Promenade in the historic district of San Juan, Puerto Rico

Paseo del Morro (English: Morro Promenade), is a waterside, riprap-lined, and breakwater-protected pedestrian promenade about 1.5 mi in length, located in the historic district of Old San Juan in Puerto Rico. Built in 1999 as an extension of an existing 18th-century maintenance walkway on the southwestern section of the wall located on the final stretch of Paseo de la Princesa (Princess Promenade), the promenade is a contemporary construction running adjacent and parallel to the western section of the Walls of Old San Juan, which originally stood directly exposed to the waters of San Juan Bay. It was designated a National Recreational Trail in 2001.

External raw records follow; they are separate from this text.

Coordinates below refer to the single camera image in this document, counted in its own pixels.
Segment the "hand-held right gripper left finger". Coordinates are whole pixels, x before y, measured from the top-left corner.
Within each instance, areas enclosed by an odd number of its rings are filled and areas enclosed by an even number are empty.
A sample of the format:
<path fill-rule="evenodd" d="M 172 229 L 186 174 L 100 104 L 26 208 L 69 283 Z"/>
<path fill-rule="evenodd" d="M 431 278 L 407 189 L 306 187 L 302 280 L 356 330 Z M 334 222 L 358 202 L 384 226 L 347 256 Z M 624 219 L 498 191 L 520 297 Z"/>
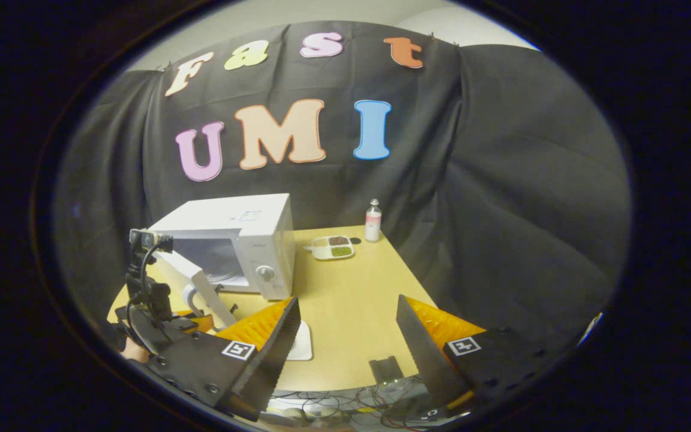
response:
<path fill-rule="evenodd" d="M 301 323 L 299 299 L 290 297 L 215 335 L 184 334 L 145 363 L 145 374 L 192 404 L 257 421 Z"/>

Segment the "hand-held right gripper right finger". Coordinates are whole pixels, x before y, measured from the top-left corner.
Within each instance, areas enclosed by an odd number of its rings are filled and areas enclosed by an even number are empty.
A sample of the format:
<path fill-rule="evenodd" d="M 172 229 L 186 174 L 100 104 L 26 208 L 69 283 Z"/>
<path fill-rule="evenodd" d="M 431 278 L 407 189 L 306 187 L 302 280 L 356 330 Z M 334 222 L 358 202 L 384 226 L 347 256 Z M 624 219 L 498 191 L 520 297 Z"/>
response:
<path fill-rule="evenodd" d="M 481 328 L 405 295 L 396 322 L 431 399 L 452 415 L 510 399 L 562 350 L 512 326 Z"/>

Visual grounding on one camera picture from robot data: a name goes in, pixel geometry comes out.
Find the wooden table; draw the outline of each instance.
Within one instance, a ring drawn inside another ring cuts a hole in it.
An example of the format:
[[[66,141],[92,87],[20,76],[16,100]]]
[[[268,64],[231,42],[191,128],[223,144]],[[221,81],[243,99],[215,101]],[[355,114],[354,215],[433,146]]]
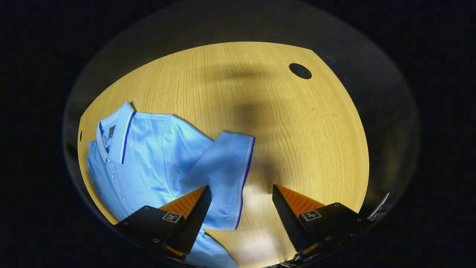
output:
[[[312,78],[289,65],[308,68]],[[368,183],[364,129],[339,79],[311,50],[276,43],[220,43],[145,64],[108,87],[81,117],[78,157],[84,183],[104,216],[86,170],[98,121],[131,102],[138,112],[174,114],[211,139],[222,131],[256,137],[237,230],[206,231],[241,267],[264,267],[296,253],[271,200],[280,184],[321,203],[358,212]]]

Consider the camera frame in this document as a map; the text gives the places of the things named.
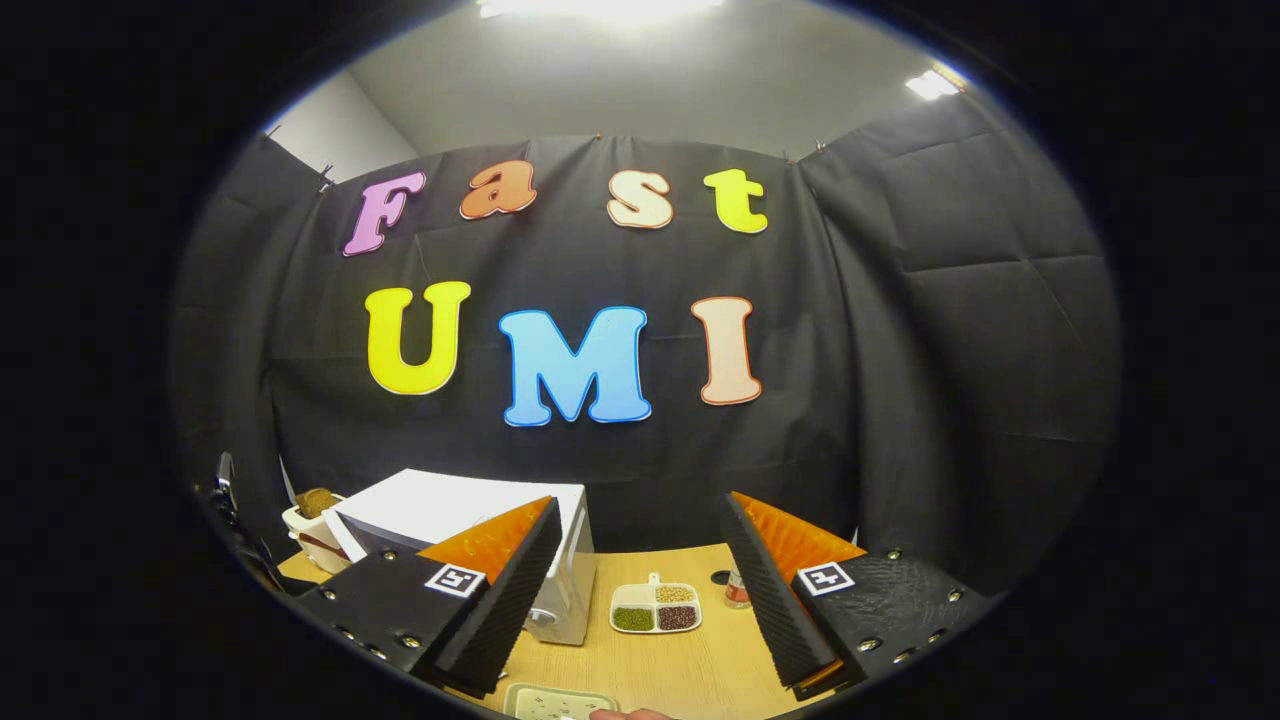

The promenade starts in Catedral, the southwestern sub-barrio in Old San Juan on San Juan Islet, at the ending location of Paseo de la Princesa, Puerta de San Juan (San Juan Gate), formerly known as Puerta de Agua (Water Gate), on the Walls of Old San Juan next to La Fortaleza, the 16th-century executive residence of the Governor of Puerto Rico, passes by the Bastión de San Agustín (San Agustin Bastion), Polvorín de Santa Elena (Santa Elena gunpowder depot), and Bastión de Santa Elena (Santa Elena Bastion) on the Walls of Old San Juan, and ends at the Castillo San Felipe del Morro in Ballajá, the northwestern sub-barrio in Old San Juan on the San Juan Islet, at Punta del Morro (Morro Point), the westernmost position on San Juan Islet overlooking the entrance to San Juan Bay and Isla de Cabras (Goat Island), the small islet immediately across the bay's entrance from El Morro where the 17th-century fort of El Cañuelo was built by the Spanish to further protect Old San Juan and its harbor from invasions by foreign powers and harassment by privateers and pirates during the Age of Discovery and Exploration.